#### TASK INSTRUCTIONS:
Repeat the whole listing below precisely. Omit all pictures.

Top of DATASET SECTION

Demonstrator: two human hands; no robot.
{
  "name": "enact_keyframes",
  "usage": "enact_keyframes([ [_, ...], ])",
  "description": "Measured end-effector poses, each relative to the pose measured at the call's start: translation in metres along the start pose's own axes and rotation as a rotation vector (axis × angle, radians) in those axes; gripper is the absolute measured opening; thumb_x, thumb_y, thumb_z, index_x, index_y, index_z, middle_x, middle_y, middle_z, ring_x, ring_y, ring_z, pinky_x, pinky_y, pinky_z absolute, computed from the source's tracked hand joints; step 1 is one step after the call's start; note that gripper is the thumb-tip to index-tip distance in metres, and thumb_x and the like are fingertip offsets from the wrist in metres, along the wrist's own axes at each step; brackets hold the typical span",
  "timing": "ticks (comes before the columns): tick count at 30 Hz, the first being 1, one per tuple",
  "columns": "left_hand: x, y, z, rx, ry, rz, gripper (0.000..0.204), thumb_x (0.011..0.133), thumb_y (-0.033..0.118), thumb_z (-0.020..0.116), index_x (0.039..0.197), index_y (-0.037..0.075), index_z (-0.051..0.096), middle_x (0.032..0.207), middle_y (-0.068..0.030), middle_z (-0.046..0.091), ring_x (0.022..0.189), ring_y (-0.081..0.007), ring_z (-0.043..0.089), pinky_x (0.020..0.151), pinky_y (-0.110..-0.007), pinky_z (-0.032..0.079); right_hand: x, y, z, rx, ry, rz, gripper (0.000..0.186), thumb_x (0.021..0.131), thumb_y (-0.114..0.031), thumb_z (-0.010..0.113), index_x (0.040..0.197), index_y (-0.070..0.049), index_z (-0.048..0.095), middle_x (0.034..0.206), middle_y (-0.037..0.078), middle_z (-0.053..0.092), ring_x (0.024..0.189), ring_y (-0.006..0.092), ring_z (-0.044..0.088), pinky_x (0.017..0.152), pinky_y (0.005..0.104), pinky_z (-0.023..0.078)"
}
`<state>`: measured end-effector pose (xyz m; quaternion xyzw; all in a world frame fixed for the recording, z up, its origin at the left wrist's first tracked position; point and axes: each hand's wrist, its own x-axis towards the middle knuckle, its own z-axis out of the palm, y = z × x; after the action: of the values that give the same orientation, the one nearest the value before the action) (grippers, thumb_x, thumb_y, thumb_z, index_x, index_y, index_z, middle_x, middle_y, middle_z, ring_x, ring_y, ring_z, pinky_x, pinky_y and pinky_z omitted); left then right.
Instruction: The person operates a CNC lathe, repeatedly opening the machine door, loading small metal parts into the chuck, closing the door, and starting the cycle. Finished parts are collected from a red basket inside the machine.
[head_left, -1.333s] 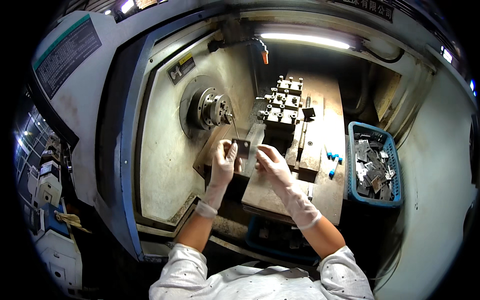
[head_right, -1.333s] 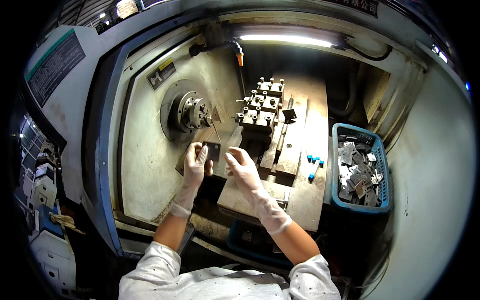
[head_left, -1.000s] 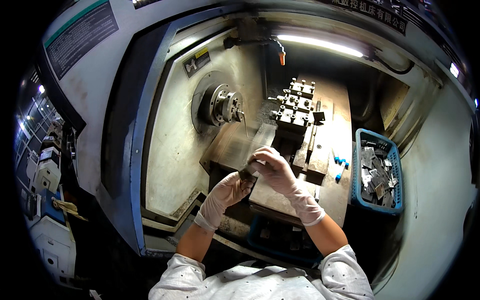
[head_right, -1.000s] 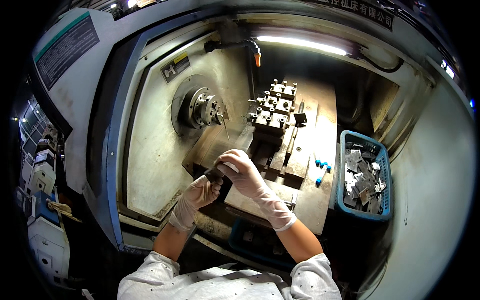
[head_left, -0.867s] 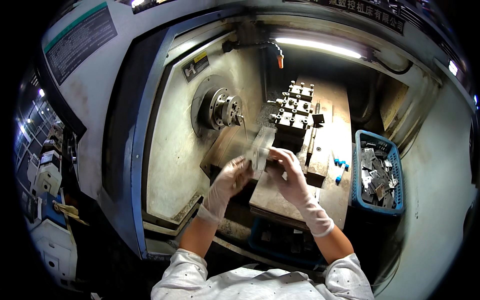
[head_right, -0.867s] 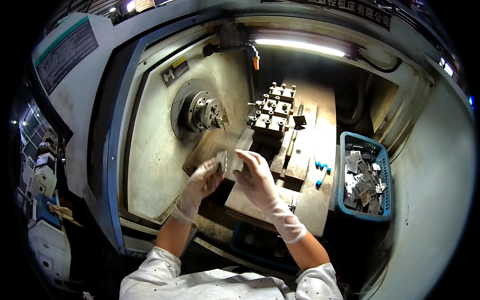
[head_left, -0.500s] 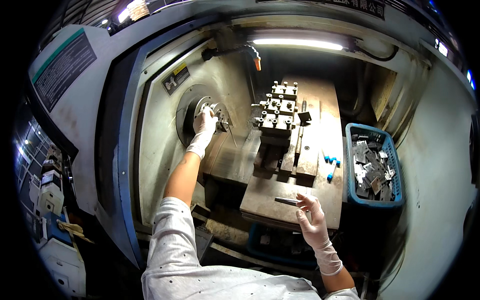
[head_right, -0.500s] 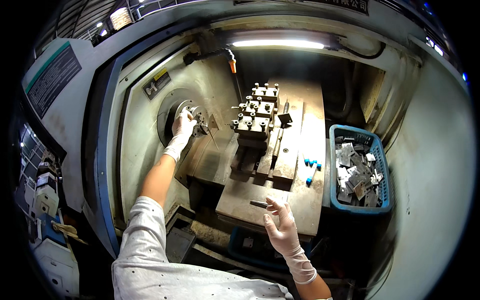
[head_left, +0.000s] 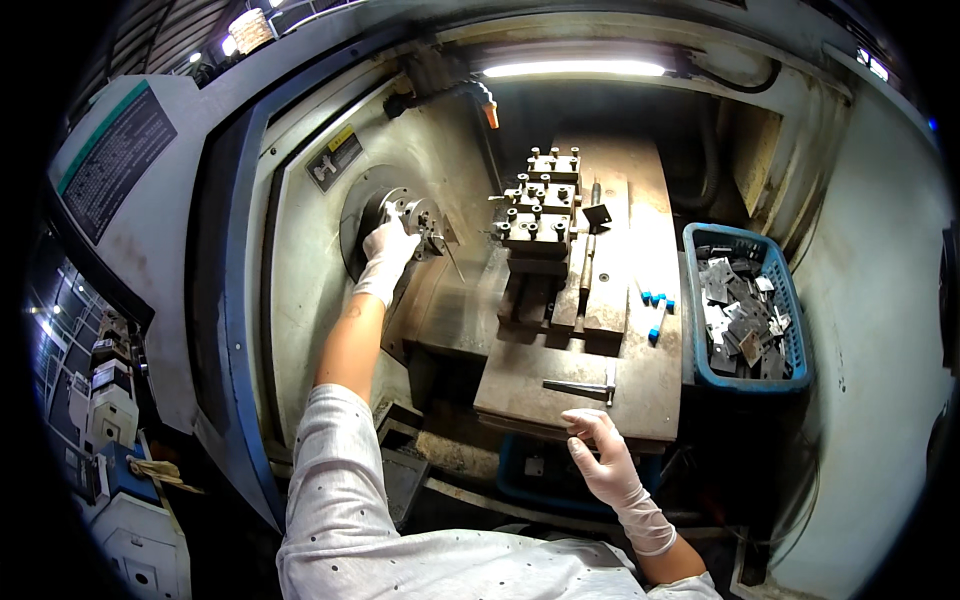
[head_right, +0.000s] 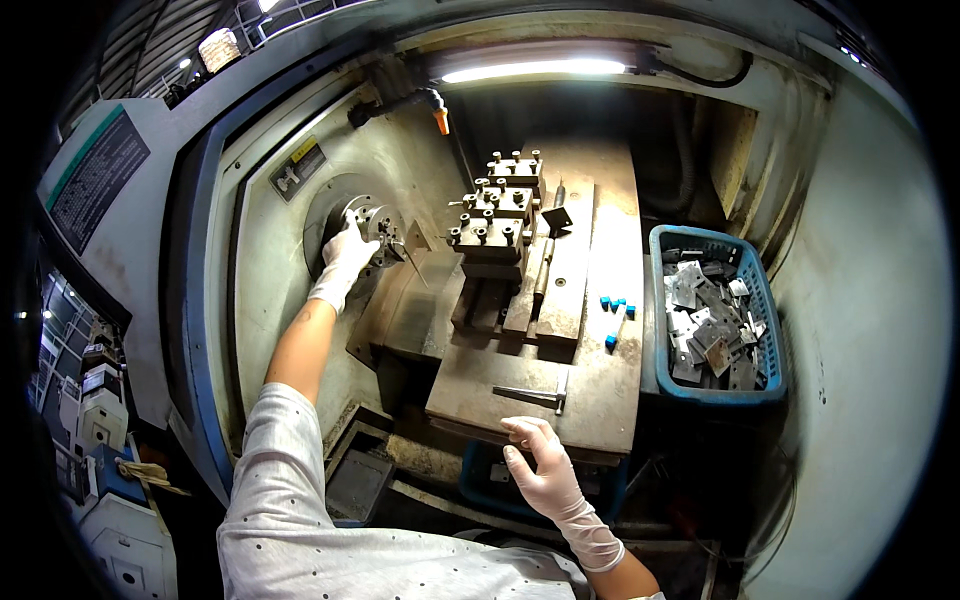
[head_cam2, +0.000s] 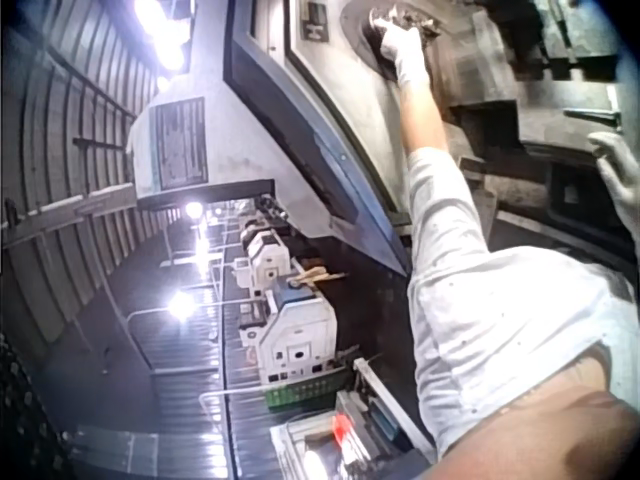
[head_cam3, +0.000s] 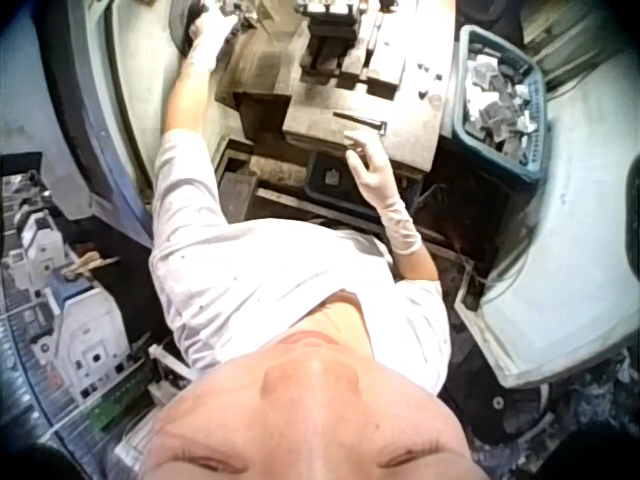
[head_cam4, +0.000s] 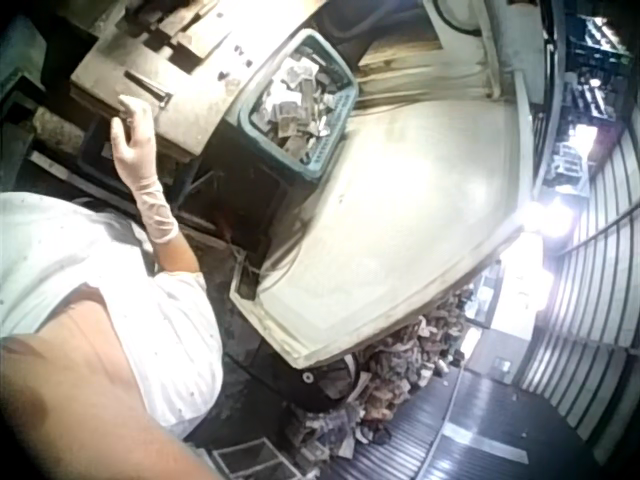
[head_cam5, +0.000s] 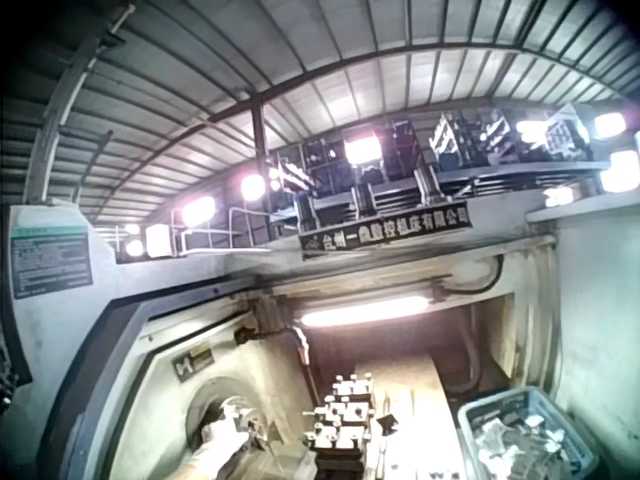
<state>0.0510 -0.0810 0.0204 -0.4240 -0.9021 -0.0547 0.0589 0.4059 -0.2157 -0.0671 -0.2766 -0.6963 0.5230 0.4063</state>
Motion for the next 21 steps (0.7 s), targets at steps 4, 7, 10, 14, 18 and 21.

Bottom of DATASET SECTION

#### RESULT OF THIS TASK:
Demonstrator: two human hands; no robot.
{
  "name": "enact_keyframes",
  "usage": "enact_keyframes([ [_, ...], ])",
  "description": "Measured end-effector poses, each relative to the pose measured at the call's start: translation in metres along the start pose's own axes and rotation as a rotation vector (axis × angle, radians) in those axes; gripper is the absolute measured opening; thumb_x, thumb_y, thumb_z, index_x, index_y, index_z, middle_x, middle_y, middle_z, ring_x, ring_y, ring_z, pinky_x, pinky_y, pinky_z absolute, computed from the source's tracked hand joints; step 1 is one step after the call's start; note that gripper is the thumb-tip to index-tip distance in metres, and thumb_x and the like are fingertip offsets from the wrist in metres, along the wrist's own axes at each step; brackets hold the typical span",
  "timing": "ticks (comes before the columns): tick count at 30 Hz, the first being 1, one per tuple",
  "columns": "left_hand: x, y, z, rx, ry, rz, gripper (0.000..0.204), thumb_x (0.011..0.133), thumb_y (-0.033..0.118), thumb_z (-0.020..0.116), index_x (0.039..0.197), index_y (-0.037..0.075), index_z (-0.051..0.096), middle_x (0.032..0.207), middle_y (-0.068..0.030), middle_z (-0.046..0.091), ring_x (0.022..0.189), ring_y (-0.081..0.007), ring_z (-0.043..0.089), pinky_x (0.020..0.151), pinky_y (-0.110..-0.007), pinky_z (-0.032..0.079); right_hand: x, y, z, rx, ry, rz, gripper (0.000..0.186), thumb_x (0.021..0.131), thumb_y (-0.114..0.031), thumb_z (-0.010..0.113), index_x (0.040..0.197), index_y (-0.070..0.049), index_z (-0.048..0.095), middle_x (0.034..0.206), middle_y (-0.037..0.078), middle_z (-0.053..0.092), ring_x (0.024..0.189), ring_y (-0.006..0.092), ring_z (-0.044..0.088), pinky_x (0.017..0.152), pinky_y (0.005..0.104), pinky_z (-0.023..0.078)"
}
`<state>`: measured end-effector pose (xyz m; quaternion xyzw; all in a world frame fixed for the recording, z up, its origin at the left wrist's first tracked position; point and axes: each hand's wrist, its own x-axis towards the middle knuckle, its own z-axis out of the palm, y = z × x; after the action: of the values that give the same orientation, the one nearest the value before the action) (grippers, thumb_x, thumb_y, thumb_z, index_x, index_y, index_z, middle_x, middle_y, middle_z, ring_x, ring_y, ring_z, pinky_x, pinky_y and pinky_z omitted); left then right.
Instruction: The person operates a CNC lathe, repeatedly opening the machine door, loading small metal parts into the chuck, closing the door, and starting the cycle. Finished parts are collected from a red basket inside the machine.
[head_left, -1.333s] 
[head_right, -1.333s] 
[head_left, -1.000s] 
[head_right, -1.000s] 
[head_left, -0.867s] 
[head_right, -0.867s] 
[head_left, -0.500s] 
[head_right, -0.500s] 
[head_left, +0.000s] 
[head_right, +0.000s] 
[head_cam2, +0.000s] 
[head_cam3, +0.000s] 
[head_cam4, +0.000s] 
[head_cam5, +0.000s] 
<state>0.0510 -0.0810 0.0204 -0.4240 -0.9021 -0.0547 0.0589 0.4059 -0.2157 -0.0671 -0.2766 -0.6963 0.5230 0.4063</state>
Motion for the next 21 steps (0.7 s), targets at steps 4, 7, 10, 14, 18 and 21.

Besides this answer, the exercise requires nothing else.